Last reviewed by Drug Expert on May 14th, 2019.
Are you one of the millions of Americans who takes daily low-dose aspirin? In most cases, daily aspirin use is intended to reduce the risk of stroke or heart attack in individuals with a history of cardiovascular disease. This is because the over-the-counter pain reliever can prevent blood clots from forming, decreasing the likelihood of stroke or heart attack in these patients.
With that said, a recent JAMA study showed that daily aspirin use may increase the risk of intracranial hemorrhage or bleeding in the skull. Since aspirin reduces the likelihood of blood clots, it simultaneously increases the likelihood of major bleeding events, such as intracranial hemorrhage or bleeding in the skull. In a 5-year study, research found that participants with no previous history of cardiovascular disease who took low-dose aspirin on a regular basis increased their likelihood of a major bleeding event by at least 43 percent. On the other hand, daily low-dose aspirin decreased their chances of having a serious cardiovascular event by about 11 percent.

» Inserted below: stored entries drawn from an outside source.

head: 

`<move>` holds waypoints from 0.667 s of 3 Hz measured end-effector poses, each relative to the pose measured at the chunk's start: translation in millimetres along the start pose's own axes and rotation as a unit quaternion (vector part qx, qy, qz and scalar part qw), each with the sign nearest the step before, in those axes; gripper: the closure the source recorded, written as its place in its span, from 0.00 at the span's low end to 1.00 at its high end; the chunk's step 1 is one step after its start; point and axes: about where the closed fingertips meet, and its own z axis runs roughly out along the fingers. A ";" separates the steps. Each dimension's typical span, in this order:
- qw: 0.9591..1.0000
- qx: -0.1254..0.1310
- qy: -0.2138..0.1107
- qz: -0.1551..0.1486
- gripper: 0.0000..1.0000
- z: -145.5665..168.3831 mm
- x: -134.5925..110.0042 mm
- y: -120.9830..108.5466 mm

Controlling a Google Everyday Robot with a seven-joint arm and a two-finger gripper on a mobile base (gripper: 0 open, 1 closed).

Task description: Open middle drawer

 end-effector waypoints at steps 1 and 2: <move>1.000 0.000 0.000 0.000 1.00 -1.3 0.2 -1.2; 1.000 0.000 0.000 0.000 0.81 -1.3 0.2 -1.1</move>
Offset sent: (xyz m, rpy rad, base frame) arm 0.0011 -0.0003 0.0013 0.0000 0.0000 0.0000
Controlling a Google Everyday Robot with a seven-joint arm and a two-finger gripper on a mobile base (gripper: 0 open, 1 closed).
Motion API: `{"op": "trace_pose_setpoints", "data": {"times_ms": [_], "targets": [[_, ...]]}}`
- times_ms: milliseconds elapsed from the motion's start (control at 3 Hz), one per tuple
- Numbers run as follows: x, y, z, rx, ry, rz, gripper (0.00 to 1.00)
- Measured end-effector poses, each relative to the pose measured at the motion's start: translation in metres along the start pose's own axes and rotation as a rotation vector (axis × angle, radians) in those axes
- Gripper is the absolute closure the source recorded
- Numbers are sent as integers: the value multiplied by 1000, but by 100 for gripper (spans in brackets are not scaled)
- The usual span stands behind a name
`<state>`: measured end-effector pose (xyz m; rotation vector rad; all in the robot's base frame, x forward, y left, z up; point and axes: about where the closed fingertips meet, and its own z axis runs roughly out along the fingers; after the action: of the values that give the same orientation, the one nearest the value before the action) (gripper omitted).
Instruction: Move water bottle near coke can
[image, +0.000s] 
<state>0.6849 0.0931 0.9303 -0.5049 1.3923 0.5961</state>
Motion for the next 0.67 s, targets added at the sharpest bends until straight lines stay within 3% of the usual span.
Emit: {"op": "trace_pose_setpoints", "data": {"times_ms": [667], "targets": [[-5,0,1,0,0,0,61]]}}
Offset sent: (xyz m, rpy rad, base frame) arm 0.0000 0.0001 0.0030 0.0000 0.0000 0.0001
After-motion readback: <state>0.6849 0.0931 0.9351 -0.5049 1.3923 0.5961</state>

These results show that daily low-dose aspirin may still be a reasonable preventative of stroke or heart attack in patients with a history of cardiovascular disease, but not practical for patients who have no such history. Individuals with no prior incidence of cardiovascular disease who begin taking aspirin as a preventative to possible stroke or heart attack may be needlessly increasing their risk of bleeding in the skull.
Older individuals, overweight patients, or patients with diabetes have been shown to benefit from taking low-dose aspirin on a regular basis, as they are already at an increased risk for stroke or heart attack. However, they must be closely monitored and be fully aware that any consistent aspirin regimen has now been shown to increase their chances of a major bleeding event. Patients with any of these risk factors that have already been diagnosed with bleeding disorders are not recommended to take aspirin regularly.
Before beginning a daily aspirin use regimen, patients with or without a history of cardiovascular disease should consult thoroughly with their physicians. The risk of a major bleeding event may outweigh the preventative benefits of daily aspirin use when it comes to stroke or heart attack. Moving forward with a low-dose aspirin routine depends strictly on each patient’s unique medical circumstances, including their pre-existing risk factors for stroke or heart attack and on the contrary, intracranial hemorrhage. A thorough assessment of the patient’s medical history will determine whether or not the benefits of daily aspirin use outweigh the risks.